▶ _TO DO_: Your answer should be an exact copy of the data.

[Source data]

::::::::

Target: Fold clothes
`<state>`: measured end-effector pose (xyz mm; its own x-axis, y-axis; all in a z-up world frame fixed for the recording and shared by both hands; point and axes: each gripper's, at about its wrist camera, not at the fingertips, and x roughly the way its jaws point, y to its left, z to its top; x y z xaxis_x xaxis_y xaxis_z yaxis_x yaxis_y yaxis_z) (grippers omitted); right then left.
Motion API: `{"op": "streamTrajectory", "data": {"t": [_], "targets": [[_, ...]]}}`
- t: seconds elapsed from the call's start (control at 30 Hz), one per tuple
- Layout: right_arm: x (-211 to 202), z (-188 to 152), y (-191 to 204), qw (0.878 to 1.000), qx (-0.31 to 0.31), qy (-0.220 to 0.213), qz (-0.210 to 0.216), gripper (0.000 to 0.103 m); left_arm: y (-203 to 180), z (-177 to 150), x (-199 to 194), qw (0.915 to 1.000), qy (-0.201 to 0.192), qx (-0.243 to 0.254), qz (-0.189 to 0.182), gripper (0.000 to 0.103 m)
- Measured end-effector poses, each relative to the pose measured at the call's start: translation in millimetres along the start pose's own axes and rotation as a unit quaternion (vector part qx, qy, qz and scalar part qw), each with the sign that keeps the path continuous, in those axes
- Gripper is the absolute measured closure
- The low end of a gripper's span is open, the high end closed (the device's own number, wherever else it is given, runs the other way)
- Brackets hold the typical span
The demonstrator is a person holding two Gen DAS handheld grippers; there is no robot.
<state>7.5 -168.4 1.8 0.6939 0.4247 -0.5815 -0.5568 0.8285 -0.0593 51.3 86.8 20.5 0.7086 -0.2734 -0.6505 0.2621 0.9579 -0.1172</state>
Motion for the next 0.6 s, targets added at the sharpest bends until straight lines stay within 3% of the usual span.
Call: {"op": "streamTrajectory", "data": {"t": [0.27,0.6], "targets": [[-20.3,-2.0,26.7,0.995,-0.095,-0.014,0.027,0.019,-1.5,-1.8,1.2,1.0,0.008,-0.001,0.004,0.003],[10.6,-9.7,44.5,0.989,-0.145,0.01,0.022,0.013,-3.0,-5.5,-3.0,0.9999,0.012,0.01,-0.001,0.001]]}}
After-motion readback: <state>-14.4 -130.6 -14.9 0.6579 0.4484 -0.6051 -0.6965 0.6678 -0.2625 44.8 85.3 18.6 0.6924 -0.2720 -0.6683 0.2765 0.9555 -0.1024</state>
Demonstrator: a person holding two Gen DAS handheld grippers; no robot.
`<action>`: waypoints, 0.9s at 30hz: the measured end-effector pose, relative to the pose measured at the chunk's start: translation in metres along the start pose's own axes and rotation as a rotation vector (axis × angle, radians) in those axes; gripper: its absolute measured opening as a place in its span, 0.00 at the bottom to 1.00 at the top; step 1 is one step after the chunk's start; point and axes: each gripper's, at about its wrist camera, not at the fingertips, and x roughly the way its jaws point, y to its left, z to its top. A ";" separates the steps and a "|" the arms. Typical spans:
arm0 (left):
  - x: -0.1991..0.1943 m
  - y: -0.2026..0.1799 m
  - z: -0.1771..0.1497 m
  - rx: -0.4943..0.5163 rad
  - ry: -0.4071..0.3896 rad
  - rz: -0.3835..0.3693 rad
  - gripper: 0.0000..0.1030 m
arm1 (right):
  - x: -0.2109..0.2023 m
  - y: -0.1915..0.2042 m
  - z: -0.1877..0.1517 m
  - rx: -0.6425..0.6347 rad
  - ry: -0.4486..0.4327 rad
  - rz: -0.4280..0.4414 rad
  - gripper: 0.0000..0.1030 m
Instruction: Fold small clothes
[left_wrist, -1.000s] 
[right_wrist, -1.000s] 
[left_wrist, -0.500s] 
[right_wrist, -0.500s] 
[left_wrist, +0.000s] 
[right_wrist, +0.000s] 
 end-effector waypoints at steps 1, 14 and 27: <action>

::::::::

▶ _ANSWER TO THE EXERCISE_:
Target: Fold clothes
`<state>`: measured end-effector pose (xyz mm; its own x-axis, y-axis; all in a z-up world frame fixed for the recording and shared by both hands; point and axes: each gripper's, at about its wrist camera, not at the fingertips, and x roughly the way its jaws point, y to its left, z to its top; x y z xaxis_x xaxis_y xaxis_z yaxis_x yaxis_y yaxis_z) (grippers omitted); right then left.
Motion API: `{"op": "streamTrajectory", "data": {"t": [_], "targets": [[_, ...]]}}`
- t: seconds elapsed from the call's start (control at 30 Hz), one per tuple
- Layout: right_arm: x (-211 to 202), z (-188 to 152), y (-191 to 204), qw (0.878 to 1.000), qx (-0.31 to 0.31), qy (-0.220 to 0.213), qz (-0.210 to 0.216), gripper (0.000 to 0.103 m); left_arm: y (-203 to 180), z (-177 to 150), x (-199 to 194), qw (0.915 to 1.000), qy (-0.201 to 0.192), qx (-0.243 to 0.254), qz (-0.189 to 0.182), gripper (0.000 to 0.103 m)
- Measured end-effector poses, each relative to the pose measured at the call's start: translation in millimetres along the start pose's own axes and rotation as a unit quaternion (vector part qx, qy, qz and scalar part qw), each with the sign that keeps the path continuous, in those axes
- Gripper is the absolute measured closure
- The low end of a gripper's span is open, the high end closed (the device's own number, wherever else it is given, runs the other way)
- Brackets hold the typical span
The demonstrator is a person holding two Gen DAS handheld grippers; there is no robot.
<state>7.5 -168.4 1.8 0.6939 0.4247 -0.5815 -0.5568 0.8285 -0.0593 51.3 86.8 20.5 0.7086 -0.2734 -0.6505 0.2621 0.9579 -0.1172</state>
Motion for the next 0.6 s, targets added at the sharpest bends until straight lines stay within 3% of the usual span.
Call: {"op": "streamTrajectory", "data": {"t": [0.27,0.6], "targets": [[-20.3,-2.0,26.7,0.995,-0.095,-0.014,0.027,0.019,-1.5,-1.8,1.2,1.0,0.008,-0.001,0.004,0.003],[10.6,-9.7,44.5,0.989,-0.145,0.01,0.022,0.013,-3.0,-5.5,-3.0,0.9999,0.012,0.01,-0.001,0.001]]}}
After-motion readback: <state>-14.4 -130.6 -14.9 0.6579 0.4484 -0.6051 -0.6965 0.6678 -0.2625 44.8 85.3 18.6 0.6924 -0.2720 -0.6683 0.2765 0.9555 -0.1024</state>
Demonstrator: a person holding two Gen DAS handheld grippers; no robot.
`<action>`: waypoints, 0.9s at 30hz: the measured end-effector pose, relative to the pose measured at the chunk's start: translation in metres along the start pose's own axes and rotation as a rotation vector (axis × angle, radians) in those axes; gripper: its absolute measured opening as a place in its span, 0.00 at the bottom to 1.00 at the top; step 1 is one step after the chunk's start; point and axes: each gripper's, at about its wrist camera, not at the fingertips, and x roughly the way its jaws point, y to its left, z to its top. A ";" separates the steps and a "|" the arms. Typical spans:
arm0 (left):
  - x: -0.1991..0.1943 m
  - y: -0.2026..0.1799 m
  - z: -0.1771..0.1497 m
  - rx: -0.4943..0.5163 rad
  - ry: -0.4071..0.3896 rad
  - rz: -0.3835..0.3693 rad
  - gripper: 0.0000..0.1030 m
arm1 (right):
  - x: -0.2109..0.2023 m
  - y: -0.1915..0.2042 m
  - z: -0.1877..0.1517 m
  - rx: -0.6425..0.6347 rad
  - ry: -0.4486..0.4327 rad
  - rz: -0.4280..0.4414 rad
  - gripper: 0.0000..0.1030 m
Instruction: Fold small clothes
[left_wrist, -1.000s] 
[right_wrist, -1.000s] 
[left_wrist, -0.500s] 
[right_wrist, -0.500s] 
[left_wrist, +0.000s] 
[right_wrist, +0.000s] 
 end-effector waypoints at steps 1, 14 and 27: <action>

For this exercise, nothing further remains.